(Data excerpts)
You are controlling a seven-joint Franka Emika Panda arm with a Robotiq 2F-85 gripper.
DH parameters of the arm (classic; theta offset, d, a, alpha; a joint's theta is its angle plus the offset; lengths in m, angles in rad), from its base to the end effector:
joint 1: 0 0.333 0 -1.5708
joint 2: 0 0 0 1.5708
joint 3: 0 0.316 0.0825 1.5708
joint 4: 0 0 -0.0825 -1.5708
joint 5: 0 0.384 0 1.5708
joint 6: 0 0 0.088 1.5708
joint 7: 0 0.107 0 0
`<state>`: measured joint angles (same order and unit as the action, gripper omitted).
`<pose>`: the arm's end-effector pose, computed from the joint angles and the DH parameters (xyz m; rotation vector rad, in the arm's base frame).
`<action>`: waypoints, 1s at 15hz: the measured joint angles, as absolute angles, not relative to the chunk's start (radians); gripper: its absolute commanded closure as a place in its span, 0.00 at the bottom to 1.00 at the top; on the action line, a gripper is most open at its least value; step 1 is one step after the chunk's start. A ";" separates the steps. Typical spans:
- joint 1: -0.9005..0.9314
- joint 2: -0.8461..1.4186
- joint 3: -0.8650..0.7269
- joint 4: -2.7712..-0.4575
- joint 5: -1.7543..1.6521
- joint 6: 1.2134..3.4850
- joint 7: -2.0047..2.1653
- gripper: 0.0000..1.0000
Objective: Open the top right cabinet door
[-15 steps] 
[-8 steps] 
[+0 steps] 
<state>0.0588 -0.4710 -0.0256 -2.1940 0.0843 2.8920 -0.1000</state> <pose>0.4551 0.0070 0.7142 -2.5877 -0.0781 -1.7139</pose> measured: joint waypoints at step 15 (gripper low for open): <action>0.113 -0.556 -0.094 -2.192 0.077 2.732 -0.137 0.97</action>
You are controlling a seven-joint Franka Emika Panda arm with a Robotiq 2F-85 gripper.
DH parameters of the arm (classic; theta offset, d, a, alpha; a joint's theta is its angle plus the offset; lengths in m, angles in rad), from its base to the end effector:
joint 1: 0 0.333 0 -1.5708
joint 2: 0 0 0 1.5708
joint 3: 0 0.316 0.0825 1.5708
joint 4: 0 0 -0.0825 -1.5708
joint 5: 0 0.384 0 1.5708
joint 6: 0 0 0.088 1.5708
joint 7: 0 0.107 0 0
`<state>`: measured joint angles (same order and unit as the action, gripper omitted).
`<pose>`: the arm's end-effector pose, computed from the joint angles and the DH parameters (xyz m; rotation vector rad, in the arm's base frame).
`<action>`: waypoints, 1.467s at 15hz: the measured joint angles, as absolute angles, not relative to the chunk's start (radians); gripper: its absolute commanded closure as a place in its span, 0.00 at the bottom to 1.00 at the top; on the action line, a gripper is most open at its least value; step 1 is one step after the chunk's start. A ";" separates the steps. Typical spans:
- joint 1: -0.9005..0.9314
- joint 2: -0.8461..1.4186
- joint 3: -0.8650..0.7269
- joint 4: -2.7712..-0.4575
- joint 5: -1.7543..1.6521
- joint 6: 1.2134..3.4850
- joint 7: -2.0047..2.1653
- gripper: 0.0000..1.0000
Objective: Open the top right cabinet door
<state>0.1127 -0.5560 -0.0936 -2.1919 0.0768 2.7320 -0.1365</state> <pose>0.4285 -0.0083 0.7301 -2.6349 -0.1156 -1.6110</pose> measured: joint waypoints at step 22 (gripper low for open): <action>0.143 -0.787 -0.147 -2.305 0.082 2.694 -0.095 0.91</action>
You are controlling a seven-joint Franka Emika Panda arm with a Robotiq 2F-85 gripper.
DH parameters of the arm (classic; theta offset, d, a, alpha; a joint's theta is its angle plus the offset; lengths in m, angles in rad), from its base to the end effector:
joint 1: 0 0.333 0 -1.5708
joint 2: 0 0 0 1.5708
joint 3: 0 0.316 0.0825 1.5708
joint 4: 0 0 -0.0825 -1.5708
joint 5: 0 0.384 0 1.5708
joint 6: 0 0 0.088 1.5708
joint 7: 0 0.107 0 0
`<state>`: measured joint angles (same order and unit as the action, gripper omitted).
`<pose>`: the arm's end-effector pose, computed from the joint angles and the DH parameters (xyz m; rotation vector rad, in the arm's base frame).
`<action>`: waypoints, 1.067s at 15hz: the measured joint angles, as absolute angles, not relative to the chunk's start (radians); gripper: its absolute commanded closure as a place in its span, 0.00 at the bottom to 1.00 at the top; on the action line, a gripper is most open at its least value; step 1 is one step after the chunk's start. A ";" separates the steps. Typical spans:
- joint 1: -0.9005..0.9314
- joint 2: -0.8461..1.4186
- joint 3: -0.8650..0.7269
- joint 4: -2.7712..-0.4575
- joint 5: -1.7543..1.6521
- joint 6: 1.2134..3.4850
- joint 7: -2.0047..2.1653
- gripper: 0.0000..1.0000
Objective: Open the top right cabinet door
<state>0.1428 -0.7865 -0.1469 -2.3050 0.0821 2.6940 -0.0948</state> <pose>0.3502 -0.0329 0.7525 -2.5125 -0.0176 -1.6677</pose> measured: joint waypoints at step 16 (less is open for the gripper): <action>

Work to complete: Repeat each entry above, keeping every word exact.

Solution to the problem:
You are controlling a seven-joint Franka Emika Panda arm with a Robotiq 2F-85 gripper.
DH parameters of the arm (classic; theta offset, d, a, alpha; a joint's theta is its angle plus the offset; lengths in m, angles in rad), from its base to the end effector:
joint 1: 0 0.333 0 -1.5708
joint 2: 0 0 0 1.5708
joint 3: 0 0.316 0.0825 1.5708
joint 4: 0 0 -0.0825 -1.5708
joint 5: 0 0.384 0 1.5708
joint 6: 0 0 0.088 1.5708
joint 7: 0 0.107 0 0
`<state>`: measured joint angles (same order and unit as the action, gripper omitted).
`<pose>`: the arm's end-effector pose, computed from the joint angles and the DH parameters (xyz m; rotation vector rad, in the arm's base frame).
`<action>`: waypoints, 1s at 15hz: the measured joint angles, as absolute angles, not relative to the chunk's start (radians); gripper: its absolute commanded closure as a place in its span, 0.00 at the bottom to 1.00 at the top; on the action line, a gripper is most open at its least value; step 1 is one step after the chunk's start. A ";" separates the steps. Typical spans:
- joint 1: -0.9005..0.9314
- joint 2: -0.8461..1.4186
- joint 3: -0.8650..0.7269
- joint 4: -2.7712..-0.4575
- joint 5: -1.7543..1.6521
- joint 6: 1.2134..3.4850
- joint 7: -2.0047..2.1653
- gripper: 0.0000..1.0000
Objective: Open the top right cabinet door
[-15 steps] 
[-8 steps] 
[+0 steps] 
<state>0.0588 -0.4710 -0.0256 -2.1940 0.0843 2.8920 -0.1000</state> <pose>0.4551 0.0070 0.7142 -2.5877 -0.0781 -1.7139</pose> measured: joint waypoints at step 15 (gripper low for open): <action>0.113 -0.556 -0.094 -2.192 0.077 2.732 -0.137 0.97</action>
You are controlling a seven-joint Franka Emika Panda arm with a Robotiq 2F-85 gripper.
DH parameters of the arm (classic; theta offset, d, a, alpha; a joint's theta is its angle plus the offset; lengths in m, angles in rad), from its base to the end effector:
joint 1: 0 0.333 0 -1.5708
joint 2: 0 0 0 1.5708
joint 3: 0 0.316 0.0825 1.5708
joint 4: 0 0 -0.0825 -1.5708
joint 5: 0 0.384 0 1.5708
joint 6: 0 0 0.088 1.5708
joint 7: 0 0.107 0 0
`<state>`: measured joint angles (same order and unit as the action, gripper omitted).
`<pose>`: the arm's end-effector pose, computed from the joint angles and the DH parameters (xyz m; rotation vector rad, in the arm's base frame).
`<action>`: waypoints, 1.467s at 15hz: the measured joint angles, as absolute angles, not relative to the chunk's start (radians); gripper: its absolute commanded closure as a place in its span, 0.00 at the bottom to 1.00 at the top; on the action line, a gripper is most open at its least value; step 1 is one step after the chunk's start. A ";" separates the steps. Typical spans:
- joint 1: -0.9005..0.9314
- joint 2: -0.8461..1.4186
- joint 3: -0.8650..0.7269
- joint 4: -2.7712..-0.4575
- joint 5: -1.7543..1.6521
- joint 6: 1.2134..3.4850
- joint 7: -2.0047..2.1653
- gripper: 0.0000..1.0000
Objective: Open the top right cabinet door
<state>0.1127 -0.5560 -0.0936 -2.1919 0.0768 2.7320 -0.1365</state> <pose>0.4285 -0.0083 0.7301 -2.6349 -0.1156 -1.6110</pose> measured: joint waypoints at step 22 (gripper low for open): <action>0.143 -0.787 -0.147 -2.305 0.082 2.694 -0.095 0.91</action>
You are controlling a seven-joint Franka Emika Panda arm with a Robotiq 2F-85 gripper.
DH parameters of the arm (classic; theta offset, d, a, alpha; a joint's theta is its angle plus the offset; lengths in m, angles in rad), from its base to the end effector:
joint 1: 0 0.333 0 -1.5708
joint 2: 0 0 0 1.5708
joint 3: 0 0.316 0.0825 1.5708
joint 4: 0 0 -0.0825 -1.5708
joint 5: 0 0.384 0 1.5708
joint 6: 0 0 0.088 1.5708
joint 7: 0 0.107 0 0
`<state>`: measured joint angles (same order and unit as the action, gripper omitted).
`<pose>`: the arm's end-effector pose, computed from the joint angles and the DH parameters (xyz m; rotation vector rad, in the arm's base frame).
`<action>`: waypoints, 1.067s at 15hz: the measured joint angles, as absolute angles, not relative to the chunk's start (radians); gripper: its absolute commanded closure as a place in its span, 0.00 at the bottom to 1.00 at the top; on the action line, a gripper is most open at its least value; step 1 is one step after the chunk's start. A ";" separates the steps. Typical spans:
- joint 1: -0.9005..0.9314
- joint 2: -0.8461..1.4186
- joint 3: -0.8650..0.7269
- joint 4: -2.7712..-0.4575
- joint 5: -1.7543..1.6521
- joint 6: 1.2134..3.4850
- joint 7: -2.0047..2.1653
- gripper: 0.0000..1.0000
Objective: Open the top right cabinet door
<state>0.1428 -0.7865 -0.1469 -2.3050 0.0821 2.6940 -0.0948</state> <pose>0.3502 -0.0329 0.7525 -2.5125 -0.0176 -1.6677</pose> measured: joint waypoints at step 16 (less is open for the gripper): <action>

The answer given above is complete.